*Exercise requirements*
Please return the full listing word for word, leaving out any pictures.

━━━━━ Dataset section ━━━━━

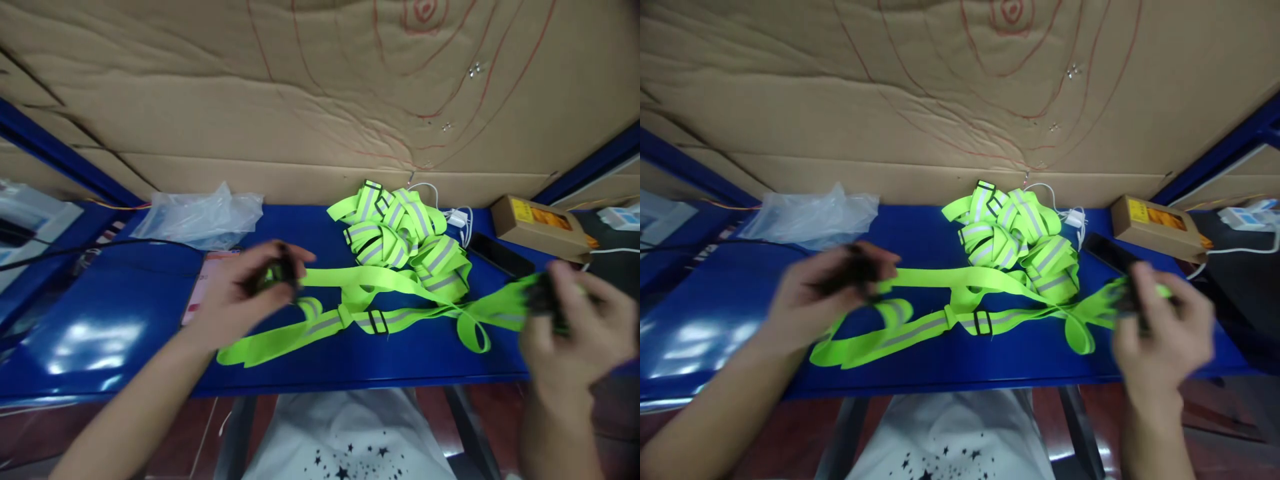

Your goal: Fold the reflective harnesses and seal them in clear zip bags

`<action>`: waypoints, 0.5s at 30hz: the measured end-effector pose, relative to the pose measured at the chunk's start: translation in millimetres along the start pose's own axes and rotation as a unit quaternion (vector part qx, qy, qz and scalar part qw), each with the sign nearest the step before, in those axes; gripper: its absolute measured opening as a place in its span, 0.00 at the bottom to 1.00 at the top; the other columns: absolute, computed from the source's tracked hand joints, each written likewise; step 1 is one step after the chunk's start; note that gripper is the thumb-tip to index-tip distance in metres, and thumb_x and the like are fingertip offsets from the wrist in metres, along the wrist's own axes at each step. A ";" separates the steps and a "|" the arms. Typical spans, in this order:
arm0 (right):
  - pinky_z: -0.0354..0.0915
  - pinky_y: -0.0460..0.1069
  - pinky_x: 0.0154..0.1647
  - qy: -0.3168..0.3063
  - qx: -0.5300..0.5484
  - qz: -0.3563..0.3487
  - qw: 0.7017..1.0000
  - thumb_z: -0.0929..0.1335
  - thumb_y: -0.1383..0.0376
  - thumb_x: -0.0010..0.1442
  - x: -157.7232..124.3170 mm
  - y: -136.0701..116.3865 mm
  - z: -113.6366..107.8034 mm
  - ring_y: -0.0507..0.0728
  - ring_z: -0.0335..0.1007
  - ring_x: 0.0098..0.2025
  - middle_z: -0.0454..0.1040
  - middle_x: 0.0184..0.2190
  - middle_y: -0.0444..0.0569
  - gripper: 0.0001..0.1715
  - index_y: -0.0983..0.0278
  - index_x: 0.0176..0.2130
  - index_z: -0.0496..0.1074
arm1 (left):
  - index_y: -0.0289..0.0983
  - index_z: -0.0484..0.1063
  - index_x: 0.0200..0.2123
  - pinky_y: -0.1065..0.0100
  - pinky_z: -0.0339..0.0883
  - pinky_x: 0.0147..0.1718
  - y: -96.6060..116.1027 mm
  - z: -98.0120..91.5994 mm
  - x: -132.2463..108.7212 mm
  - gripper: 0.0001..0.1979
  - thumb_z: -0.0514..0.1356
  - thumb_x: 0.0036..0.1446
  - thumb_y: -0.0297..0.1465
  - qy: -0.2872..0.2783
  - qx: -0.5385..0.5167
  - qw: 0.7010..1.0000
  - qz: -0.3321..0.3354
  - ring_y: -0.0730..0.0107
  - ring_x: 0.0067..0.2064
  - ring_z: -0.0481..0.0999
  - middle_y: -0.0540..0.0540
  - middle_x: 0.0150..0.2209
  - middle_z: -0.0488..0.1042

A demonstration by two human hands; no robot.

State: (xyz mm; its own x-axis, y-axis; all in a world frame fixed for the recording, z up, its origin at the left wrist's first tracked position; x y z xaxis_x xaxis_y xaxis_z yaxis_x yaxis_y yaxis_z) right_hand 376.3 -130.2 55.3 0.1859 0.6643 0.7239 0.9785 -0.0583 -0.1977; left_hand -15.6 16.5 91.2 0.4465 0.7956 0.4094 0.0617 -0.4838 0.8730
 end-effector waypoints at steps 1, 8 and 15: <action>0.66 0.66 0.54 -0.020 0.001 -0.051 0.999 0.67 0.70 0.62 0.3 -23.4 6.4 0.73 0.67 0.58 0.68 0.59 0.53 0.44 0.41 0.70 0.59 | 0.39 0.78 0.42 0.63 0.71 0.40 -3.5 13.1 -3.2 0.07 0.65 0.59 0.32 -0.068 0.056 0.996 -0.031 0.64 0.40 0.78 0.45 0.41 0.80; 0.72 0.57 0.43 -0.119 0.078 -0.227 0.963 0.67 0.73 0.64 -2.7 -125.9 43.6 0.64 0.72 0.47 0.71 0.54 0.57 0.49 0.51 0.75 0.47 | 0.39 0.77 0.46 0.64 0.67 0.37 -14.1 72.3 -17.8 0.12 0.64 0.59 0.34 -0.191 0.157 0.958 -0.144 0.64 0.38 0.77 0.46 0.40 0.79; 0.72 0.57 0.42 -0.117 0.054 -0.220 0.967 0.65 0.71 0.66 -3.9 -133.7 46.4 0.64 0.72 0.45 0.73 0.53 0.56 0.47 0.50 0.75 0.45 | 0.37 0.77 0.39 0.66 0.60 0.32 -2.4 75.8 -9.1 0.07 0.64 0.59 0.34 -0.206 0.152 0.958 -0.129 0.68 0.32 0.73 0.49 0.33 0.77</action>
State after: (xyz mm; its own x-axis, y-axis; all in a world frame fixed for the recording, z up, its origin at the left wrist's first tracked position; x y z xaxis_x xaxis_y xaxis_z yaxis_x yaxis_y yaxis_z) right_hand 240.6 -90.4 48.2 -0.2847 0.7578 0.5871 0.9407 0.3386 0.0192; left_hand 47.8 -17.2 65.3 0.6918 0.7221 -0.0043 0.4466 -0.4232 0.7883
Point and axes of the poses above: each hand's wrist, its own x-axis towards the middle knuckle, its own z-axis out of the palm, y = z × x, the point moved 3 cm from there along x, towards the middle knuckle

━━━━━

*Result of the exercise*
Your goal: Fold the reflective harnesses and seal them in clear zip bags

`<action>`: waypoints, 0.5s at 30hz: the measured end-effector pose, relative to the pose measured at the chunk's start: translation in millimetres along the start pose's own axes and rotation as a unit quaternion (vector part qx, qy, qz and scalar part qw), each with the sign nearest the step before, in those axes; gripper: its absolute measured opening as a place in its span, 0.00 at the bottom to 1.00 at the top; the other columns: absolute, computed from the source's tracked hand joints, each written likewise; step 1 is one step after the chunk's start; note that gripper is the thumb-tip to index-tip distance in metres, and thumb_x and the like are fingertip offsets from the wrist in metres, along the wrist's own axes at each step. A ";" separates the steps and a "|" the arms. Typical spans, in this order:
arm0 (right):
  - pinky_z: -0.0354..0.0915
  - pinky_y: -0.0460..0.1069
  - pinky_x: 0.0154..0.1647
  - qy: -0.3168..0.3063
  - qx: -0.5300..0.5484
  - qz: -0.3563..0.3487
  - qw: 0.7017..1.0000
  - thumb_z: -0.0929..0.1335
  - thumb_y: -0.1383..0.0376
  - thumb_x: -0.0010..0.1442
  - x: -157.7232..124.3170 mm
  - y: -136.0701..116.3865 mm
  - z: -113.6366..107.8034 mm
  - ring_y: -0.0507..0.0728
  - ring_z: -0.0335..0.1007
  - ring_x: 0.0098..0.2025
  - middle_z: -0.0454..0.1040
  - middle_x: 0.0184..0.2190
  - middle_y: -0.0444..0.0569
  - gripper: 0.0001..0.1715
  - index_y: -0.0983..0.0278
  - index_x: 0.0176..0.2130
  - index_z: -0.0496..0.1074
arm1 (left):
  - index_y: -0.0289..0.0983
  - index_z: -0.0484..0.1063
  - index_x: 0.0200..0.2123
  - pinky_y: -0.1065..0.0100
  - pinky_z: -0.0339..0.0883
  - pinky_x: 0.0147..0.1718
  - y: -96.6060..116.1027 mm
  - z: -98.0120..91.5994 mm
  - x: -132.2463..108.7212 mm
  - gripper: 0.0001..0.1979
  - thumb_z: -0.0514..0.1356
  - thumb_x: 0.0036..0.1446
  - thumb_y: -0.0297..0.1465
  - qy: -0.2872..0.2783
  - qx: -0.5385..0.5167
  - qw: 0.7010..1.0000
  - qz: -0.3321..0.3354
  - ring_y: -0.0730..0.0107
  - ring_x: 0.0067..0.2064
  - ring_z: -0.0481..0.0999
  - middle_y: -0.0540..0.0540
  - middle_x: 0.0150..0.2209
  - middle_z: -0.0488..0.1042

A demonstration by two human hands; no robot.

State: (xyz mm; its own x-axis, y-axis; all in a world frame fixed for the recording, z up, its origin at the left wrist's first tracked position; x y z xaxis_x xaxis_y xaxis_z yaxis_x yaxis_y yaxis_z) right_hand 376.3 -130.2 55.3 0.1859 0.6643 0.7239 0.9785 -0.0583 -0.1977; left_hand -15.6 16.5 91.2 0.4465 0.7956 0.4094 0.0617 -0.4838 0.8730
 end-effector waypoints at steps 1, 8 and 15: <action>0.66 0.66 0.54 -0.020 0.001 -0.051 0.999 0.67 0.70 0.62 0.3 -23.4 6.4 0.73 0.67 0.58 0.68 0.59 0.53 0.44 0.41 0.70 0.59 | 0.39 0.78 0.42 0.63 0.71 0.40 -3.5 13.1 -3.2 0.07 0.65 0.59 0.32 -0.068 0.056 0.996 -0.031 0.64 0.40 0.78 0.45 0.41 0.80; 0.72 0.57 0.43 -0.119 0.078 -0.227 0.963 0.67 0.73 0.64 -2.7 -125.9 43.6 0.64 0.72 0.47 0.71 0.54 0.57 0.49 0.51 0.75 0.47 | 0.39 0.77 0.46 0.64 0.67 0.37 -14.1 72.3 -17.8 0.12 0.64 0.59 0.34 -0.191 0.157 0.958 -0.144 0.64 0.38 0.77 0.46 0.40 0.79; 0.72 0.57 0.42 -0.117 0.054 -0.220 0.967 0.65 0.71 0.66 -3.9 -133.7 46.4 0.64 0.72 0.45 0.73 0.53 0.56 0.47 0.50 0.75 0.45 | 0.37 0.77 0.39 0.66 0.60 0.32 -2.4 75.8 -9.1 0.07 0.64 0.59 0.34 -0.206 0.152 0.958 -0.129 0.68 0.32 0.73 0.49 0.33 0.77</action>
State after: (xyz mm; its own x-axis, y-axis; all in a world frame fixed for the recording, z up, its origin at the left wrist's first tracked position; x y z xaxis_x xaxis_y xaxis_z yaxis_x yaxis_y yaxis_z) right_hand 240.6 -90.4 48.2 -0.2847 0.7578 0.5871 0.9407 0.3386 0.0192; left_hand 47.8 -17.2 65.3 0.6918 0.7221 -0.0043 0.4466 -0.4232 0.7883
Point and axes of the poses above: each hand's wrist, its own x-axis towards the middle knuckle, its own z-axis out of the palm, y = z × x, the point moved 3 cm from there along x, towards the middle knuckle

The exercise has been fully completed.